Дома Марию Сергеевну ждала записка от Ольги. Поля была в слезах и прятала мокрое лицо. Наташа встретила ее замкнуто и молчала, а по ее глазам — острым, напряженным — Мария Сергеевна поняла, что младшая ждет от нее чего-то важного, может быть, объяснения, или ждет, что она будет обвинять Ольгу. Но Мария Сергеевна молчала. У нее не было сил и желания говорить об этом, и она испытывала сейчас только чувство какой-то скорбной пустоты.
— Отец не звонил? — спросила она, выдержав взгляд Наташи.
— Нет.
Потом она ужинала в пустой столовой, в полумраке: верхнего света не зажигала, а Наташка сидела на другом конце стола. Она помешивала ложечкой компот. И на ней был лишь тонкий легкий халатик, едва застегнутый на груди. Гордая и тонкая красота намечалась в Наташе. Смуглая от солнца и от природы, — Волков сам был смугл с головы до пят, — она держала голову прямо, даже подчеркнуто прямо. Мария Сергеевна видела ее в профиль. Еще по-девчоночьи острый, он отчетливо рисовался на фоне светлых панелей в столовой.
Мария Сергеевна не отдавала себе отчета, почему видит дочь так, как не видела еще никогда. Глаза Натальи сейчас были опущены, и сидела она прямо, развернув худенькие и прелестные в своей худобе плечи. И было видно, что сидеть так девочке удобно и она совершенно не напряжена. И линия лба, переходящая с едва уловимым изгибом от переносицы к тонкому ровному носу и далее ко рту, была чиста и точна. И Мария Сергеевна понимала, что это она сама дала ей все это. Пышные, легкие, едва тронутые рыжиной, но все-таки темные волосы были небрежно и в то же время сознательно уложены на затылке и открывали шею, и на шее светились от низкого света короткие завитки.

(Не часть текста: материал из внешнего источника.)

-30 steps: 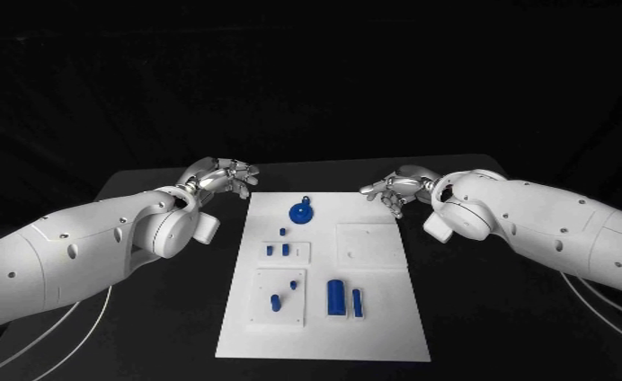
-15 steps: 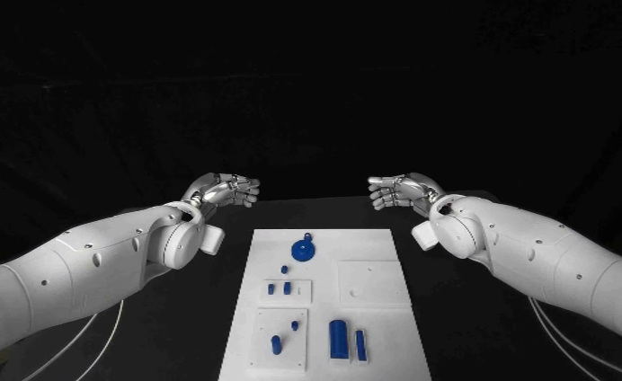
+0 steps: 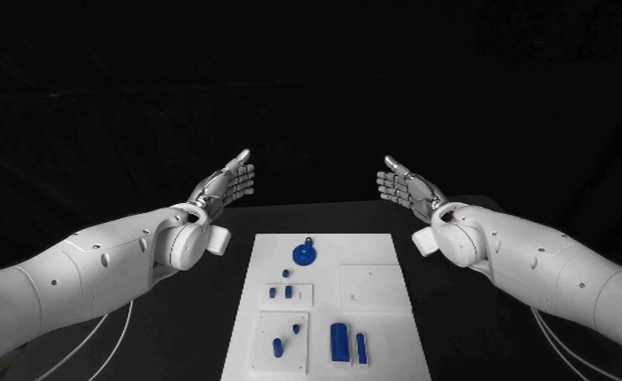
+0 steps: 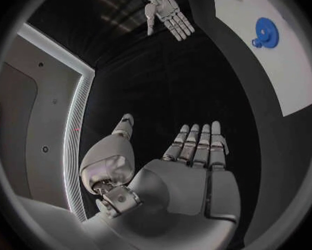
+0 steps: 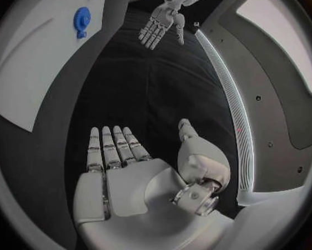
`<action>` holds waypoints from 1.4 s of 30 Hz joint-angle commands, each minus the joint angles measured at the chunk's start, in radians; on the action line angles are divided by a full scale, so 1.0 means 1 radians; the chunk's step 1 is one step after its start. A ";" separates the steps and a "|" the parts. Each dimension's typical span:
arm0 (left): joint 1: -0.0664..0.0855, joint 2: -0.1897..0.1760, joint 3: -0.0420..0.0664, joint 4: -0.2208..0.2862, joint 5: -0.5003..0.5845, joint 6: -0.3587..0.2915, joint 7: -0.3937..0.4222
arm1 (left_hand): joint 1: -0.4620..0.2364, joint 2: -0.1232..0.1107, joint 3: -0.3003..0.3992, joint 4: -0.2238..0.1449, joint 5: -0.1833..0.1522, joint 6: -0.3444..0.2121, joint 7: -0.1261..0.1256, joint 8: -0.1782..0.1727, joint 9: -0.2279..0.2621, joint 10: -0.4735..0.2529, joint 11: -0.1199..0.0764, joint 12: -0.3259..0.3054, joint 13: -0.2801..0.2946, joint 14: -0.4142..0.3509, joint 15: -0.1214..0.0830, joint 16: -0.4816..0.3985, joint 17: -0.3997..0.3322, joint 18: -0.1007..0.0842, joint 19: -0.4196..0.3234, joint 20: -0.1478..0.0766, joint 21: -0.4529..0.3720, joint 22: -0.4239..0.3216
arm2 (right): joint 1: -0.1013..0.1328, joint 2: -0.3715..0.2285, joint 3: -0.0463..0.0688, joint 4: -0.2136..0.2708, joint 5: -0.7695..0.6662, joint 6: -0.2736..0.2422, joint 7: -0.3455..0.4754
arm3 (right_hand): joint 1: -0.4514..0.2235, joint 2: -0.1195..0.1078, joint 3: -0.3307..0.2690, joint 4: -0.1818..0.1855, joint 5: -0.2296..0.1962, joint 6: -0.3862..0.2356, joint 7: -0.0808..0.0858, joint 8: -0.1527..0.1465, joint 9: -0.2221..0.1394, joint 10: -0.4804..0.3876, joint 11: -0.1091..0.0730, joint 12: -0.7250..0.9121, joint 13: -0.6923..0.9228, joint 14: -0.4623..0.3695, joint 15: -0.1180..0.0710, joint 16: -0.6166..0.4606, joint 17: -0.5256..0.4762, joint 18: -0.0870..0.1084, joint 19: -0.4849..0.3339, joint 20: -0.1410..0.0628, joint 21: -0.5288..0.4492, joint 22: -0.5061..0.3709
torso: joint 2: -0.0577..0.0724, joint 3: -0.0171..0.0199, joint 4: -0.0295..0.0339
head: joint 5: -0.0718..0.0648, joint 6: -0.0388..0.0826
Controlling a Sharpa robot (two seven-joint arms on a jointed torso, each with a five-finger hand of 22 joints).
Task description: Assemble the parts on the task board
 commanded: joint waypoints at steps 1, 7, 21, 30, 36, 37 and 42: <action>-0.020 -0.010 0.010 0.052 0.018 -0.083 0.032 | -0.295 0.018 -0.146 0.072 -0.045 -0.227 -0.041 -0.110 -0.122 -0.275 -0.042 -0.072 -0.020 -0.218 -0.050 -0.141 -0.091 -0.030 -0.170 -0.020 -0.141 -0.669 | -0.008 -0.015 -0.003 0.054 0.042 -0.080 0.035 | -0.245 -0.004 -0.109 0.087 -0.023 -0.252 -0.050 -0.050 -0.175 -0.282 -0.044 -0.067 -0.073 -0.244 -0.051 -0.094 -0.150 -0.058 -0.195 -0.058 -0.083 -0.258 | -0.029 -0.0183 0.0076 | -0.001 -0.033; -0.090 -0.051 0.049 0.216 0.053 -0.255 0.087 | -0.295 0.018 -0.146 0.072 -0.045 -0.227 -0.041 -0.110 -0.122 -0.275 -0.042 -0.072 -0.020 -0.218 -0.050 -0.141 -0.091 -0.030 -0.170 -0.020 -0.141 -0.669 | -0.034 -0.069 -0.017 0.225 0.126 -0.244 0.096 | -0.245 -0.004 -0.109 0.087 -0.023 -0.252 -0.050 -0.050 -0.175 -0.282 -0.044 -0.067 -0.073 -0.244 -0.051 -0.094 -0.150 -0.058 -0.195 -0.058 -0.083 -0.258 | -0.057 -0.0355 0.0149 | -0.001 -0.068; -0.210 -0.121 0.117 0.500 0.113 -0.552 0.182 | -0.295 0.018 -0.146 0.072 -0.045 -0.227 -0.041 -0.110 -0.122 -0.275 -0.042 -0.072 -0.020 -0.218 -0.050 -0.141 -0.091 -0.030 -0.170 -0.020 -0.141 -0.669 | -0.095 -0.193 -0.049 0.620 0.320 -0.622 0.238 | -0.245 -0.004 -0.109 0.087 -0.023 -0.252 -0.050 -0.050 -0.175 -0.282 -0.044 -0.067 -0.073 -0.244 -0.051 -0.094 -0.150 -0.058 -0.195 -0.058 -0.083 -0.258 | -0.059 -0.0366 0.0153 | -0.001 -0.070; -0.216 -0.124 0.120 0.514 0.116 -0.567 0.186 | -0.295 0.018 -0.146 0.072 -0.045 -0.227 -0.041 -0.110 -0.122 -0.275 -0.042 -0.072 -0.020 -0.218 -0.050 -0.141 -0.091 -0.030 -0.170 -0.020 -0.141 -0.669 | -0.107 -0.218 -0.055 0.700 0.360 -0.699 0.267 | -0.245 -0.004 -0.109 0.087 -0.023 -0.252 -0.050 -0.050 -0.175 -0.282 -0.044 -0.067 -0.073 -0.244 -0.051 -0.094 -0.150 -0.058 -0.195 -0.058 -0.083 -0.258 | -0.059 -0.0366 0.0153 | -0.001 -0.070; -0.216 -0.124 0.120 0.514 0.116 -0.567 0.186 | -0.295 0.018 -0.146 0.072 -0.045 -0.227 -0.041 -0.110 -0.122 -0.275 -0.042 -0.072 -0.020 -0.218 -0.050 -0.141 -0.091 -0.030 -0.170 -0.020 -0.141 -0.669 | -0.107 -0.218 -0.055 0.700 0.360 -0.699 0.267 | -0.245 -0.004 -0.109 0.087 -0.023 -0.252 -0.050 -0.050 -0.175 -0.282 -0.044 -0.067 -0.073 -0.244 -0.051 -0.094 -0.150 -0.058 -0.195 -0.058 -0.083 -0.258 | -0.059 -0.0366 0.0153 | -0.001 -0.070; -0.216 -0.124 0.120 0.514 0.116 -0.567 0.186 | -0.295 0.018 -0.146 0.072 -0.045 -0.227 -0.041 -0.110 -0.122 -0.275 -0.042 -0.072 -0.020 -0.218 -0.050 -0.141 -0.091 -0.030 -0.170 -0.020 -0.141 -0.669 | -0.107 -0.218 -0.055 0.700 0.360 -0.699 0.267 | -0.245 -0.004 -0.109 0.087 -0.023 -0.252 -0.050 -0.050 -0.175 -0.282 -0.044 -0.067 -0.073 -0.244 -0.051 -0.094 -0.150 -0.058 -0.195 -0.058 -0.083 -0.258 | -0.059 -0.0366 0.0153 | -0.001 -0.070; -0.216 -0.124 0.120 0.514 0.116 -0.567 0.186 | -0.295 0.018 -0.146 0.072 -0.045 -0.227 -0.041 -0.110 -0.122 -0.275 -0.042 -0.072 -0.020 -0.218 -0.050 -0.141 -0.091 -0.030 -0.170 -0.020 -0.141 -0.669 | -0.107 -0.218 -0.055 0.700 0.360 -0.699 0.267 | -0.245 -0.004 -0.109 0.087 -0.023 -0.252 -0.050 -0.050 -0.175 -0.282 -0.044 -0.067 -0.073 -0.244 -0.051 -0.094 -0.150 -0.058 -0.195 -0.058 -0.083 -0.258 | -0.059 -0.0366 0.0153 | -0.001 -0.070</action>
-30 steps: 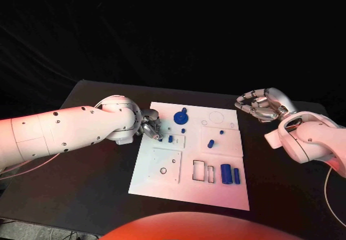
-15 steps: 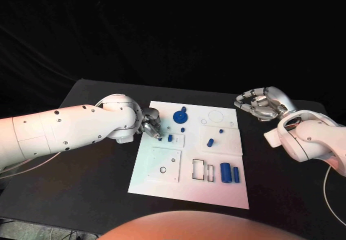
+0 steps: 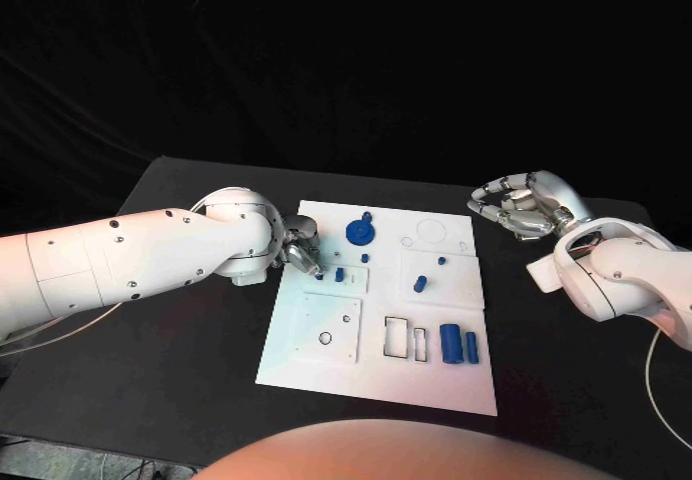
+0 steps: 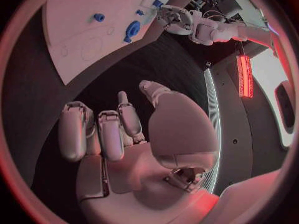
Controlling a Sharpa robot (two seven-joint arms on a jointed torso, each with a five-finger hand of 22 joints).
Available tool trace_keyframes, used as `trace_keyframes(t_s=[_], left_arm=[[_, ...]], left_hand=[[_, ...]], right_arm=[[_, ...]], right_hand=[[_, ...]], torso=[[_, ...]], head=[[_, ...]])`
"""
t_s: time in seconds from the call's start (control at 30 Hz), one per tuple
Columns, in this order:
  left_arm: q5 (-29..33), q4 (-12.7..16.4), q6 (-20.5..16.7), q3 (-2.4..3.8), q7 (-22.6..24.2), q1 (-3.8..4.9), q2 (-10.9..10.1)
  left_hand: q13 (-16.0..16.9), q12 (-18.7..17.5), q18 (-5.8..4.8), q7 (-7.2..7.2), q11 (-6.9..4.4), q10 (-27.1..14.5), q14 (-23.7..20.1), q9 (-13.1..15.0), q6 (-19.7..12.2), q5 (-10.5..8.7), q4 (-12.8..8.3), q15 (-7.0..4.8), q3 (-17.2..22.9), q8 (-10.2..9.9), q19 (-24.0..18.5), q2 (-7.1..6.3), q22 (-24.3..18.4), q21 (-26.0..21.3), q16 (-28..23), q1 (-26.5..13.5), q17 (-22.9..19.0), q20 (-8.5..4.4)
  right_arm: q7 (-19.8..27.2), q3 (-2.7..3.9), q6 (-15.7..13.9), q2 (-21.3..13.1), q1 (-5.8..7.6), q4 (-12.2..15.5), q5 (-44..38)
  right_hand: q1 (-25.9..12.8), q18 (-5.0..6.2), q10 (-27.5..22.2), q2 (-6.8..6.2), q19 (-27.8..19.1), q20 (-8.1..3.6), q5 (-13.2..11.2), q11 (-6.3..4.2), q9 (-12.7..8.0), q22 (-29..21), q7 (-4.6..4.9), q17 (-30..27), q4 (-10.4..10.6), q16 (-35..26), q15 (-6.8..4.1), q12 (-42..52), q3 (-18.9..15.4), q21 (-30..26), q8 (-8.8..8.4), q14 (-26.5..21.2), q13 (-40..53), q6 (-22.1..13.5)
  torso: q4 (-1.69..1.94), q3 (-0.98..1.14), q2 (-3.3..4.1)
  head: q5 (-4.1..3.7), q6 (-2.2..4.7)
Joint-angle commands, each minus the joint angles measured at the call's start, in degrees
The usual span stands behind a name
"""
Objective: Assemble the parts on the task board
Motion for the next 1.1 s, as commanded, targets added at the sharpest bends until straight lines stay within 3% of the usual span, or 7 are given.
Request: trace_keyframes(t_s=[0.03, 0.43, 0.63, 0.8, 1.1], left_arm=[[0.43, 0.05, 1.94, -0.15, 0.05, -0.20, 0.21], [0.44, -0.39, 2.01, -0.16, 0.05, -0.20, 0.35], [0.44, -0.74, 1.82, -0.16, 0.07, -0.20, 0.40], [0.44, -1.03, 1.51, -0.16, 0.10, -0.20, 0.44], [0.44, -1.60, 0.48, -0.15, 0.16, -0.20, 0.50]], left_hand=[[0.11, 0.30, -0.88, -1.99, -0.24, 0.33, 4.72, -0.24, 1.54, -0.22, -3.45, -0.49, 2.77, 0.24, 0.24, -0.07, 0.17, 0.27, 0.31, -0.71, 9.90, -0.17], [0.08, 0.23, -0.89, -2.37, -0.56, 0.29, 4.73, -1.19, 2.06, -0.33, -1.03, -0.78, -1.64, 0.26, 0.28, -0.43, 0.14, 0.15, 0.31, -2.63, 9.91, -0.50], [0.29, 0.34, -0.93, -2.40, -0.60, 0.36, 4.73, -1.83, 2.45, -0.36, 1.15, -0.81, -5.98, 0.27, 0.39, -0.16, 0.26, 0.14, 0.31, -3.36, 9.92, -0.58], [0.22, 0.27, -0.92, -2.42, -0.59, 0.27, 4.73, -2.65, 2.67, -0.09, 3.92, -0.83, -12.01, 0.09, 0.43, 0.91, 0.27, 0.08, 0.31, -3.60, 9.92, -0.59], [0.12, 0.18, -0.91, -2.32, -0.49, 0.21, 4.74, -3.52, 2.86, 0.09, 4.20, -0.75, -17.27, -0.18, 0.43, 2.51, 0.24, 0.00, 0.31, -5.23, 9.92, -0.52]], right_arm=[[0.25, 0.00, 0.63, -0.04, -0.03, 0.09, -0.24], [0.30, 0.00, 0.56, -0.10, -0.03, 0.09, -0.24], [0.35, 0.00, 0.53, -0.12, -0.03, 0.07, -0.20], [0.38, 0.00, 0.53, -0.12, -0.03, 0.04, -0.17], [0.41, 0.00, 0.53, -0.09, -0.03, -0.03, -0.15]], right_hand=[[0.06, 0.38, -0.29, 0.23, -0.29, -0.05, 0.33, -0.10, 0.05, 6.10, 0.03, 2.08, 0.14, -0.32, -0.28, -0.24, -0.10, -0.21, 0.37, 2.95, -0.06, -0.34], [0.04, 0.39, -0.34, 0.23, -0.31, -0.05, 0.33, -0.10, 0.05, 6.07, 0.03, 2.12, 0.19, -0.30, -0.28, -0.28, -0.14, -0.25, 0.38, 2.96, -0.12, -0.36], [-0.04, 0.39, -0.32, 0.25, -0.31, -0.06, 0.33, -0.09, 0.05, 6.07, 0.04, 2.09, 0.31, -0.32, -0.28, -0.26, -0.23, -0.26, 0.39, 2.96, -0.10, -0.40], [-0.12, 0.38, -0.38, 0.27, -0.30, -0.06, 0.32, -0.09, 0.05, 6.08, 0.05, 2.05, 0.41, -0.34, -0.28, -0.32, -0.29, -0.26, 0.40, 2.95, -0.17, -0.43], [-0.29, 0.41, -0.42, 0.28, -0.36, -0.05, 0.32, -0.08, 0.05, 6.00, 0.06, 2.06, 0.62, -0.35, -0.27, -0.35, -0.43, -0.38, 0.41, 2.95, -0.22, -0.50]], torso=[[-0.01, 0.03, -0.01], [-0.03, 0.05, -0.03], [-0.03, 0.04, -0.04], [0.02, 0.02, -0.03], [-0.02, 0.02, -0.01]], head=[[-0.01, -0.07], [-0.15, -0.04], [-0.18, -0.07], [-0.24, 0.08], [-0.19, 0.23]])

Мария Сергеевна перестала даже есть. Наташа почувствовала на себе взгляд матери, и на ее неподвижном лице как-то особенно разошлись прямые отцовские брови и встрепенулись веки.
— Ты считаешь, Наташа, что я должна тебе объяснить то, что произошло с нами? — тихо спросила Мария Сергеевна. Подождав немного, добавила: — Я не знаю, как тебе это объяснить… — И вдруг со всей неожиданной для себя ясностью Мария Сергеевна поняла, что у нее нет сил обвинять Ольгу в чем-то, ни сил, ни прав. Где-то глубоко-глубоко промелькнуло воспоминание о своей молодости, даже и не воспоминание, а ощущение себя молодой: увидела она себя в окружении товарищей Волкова сразу после войны, когда откровенно сознавала свою неполноценность среди них — умных, всезнающих. Волков жил рядом, а она, думая, что живет с ним одной жизнью, на самом деле жила отдельно. И не тяга к знаниям, не интерес к хирургии, хотя он у нее был всегда, влекли ее тогда по жизни, а стремление стать с ним вровень.
Она думала сейчас об Ольге и о себе, и думы эти путались, наслаивались одна на другую. И старшая дочь, и тревога о ней, и сострадание сливались настолько с тем, что она думала о себе, что Мария Сергеевна видела себя в прошлом такою, какой сейчас была Ольга.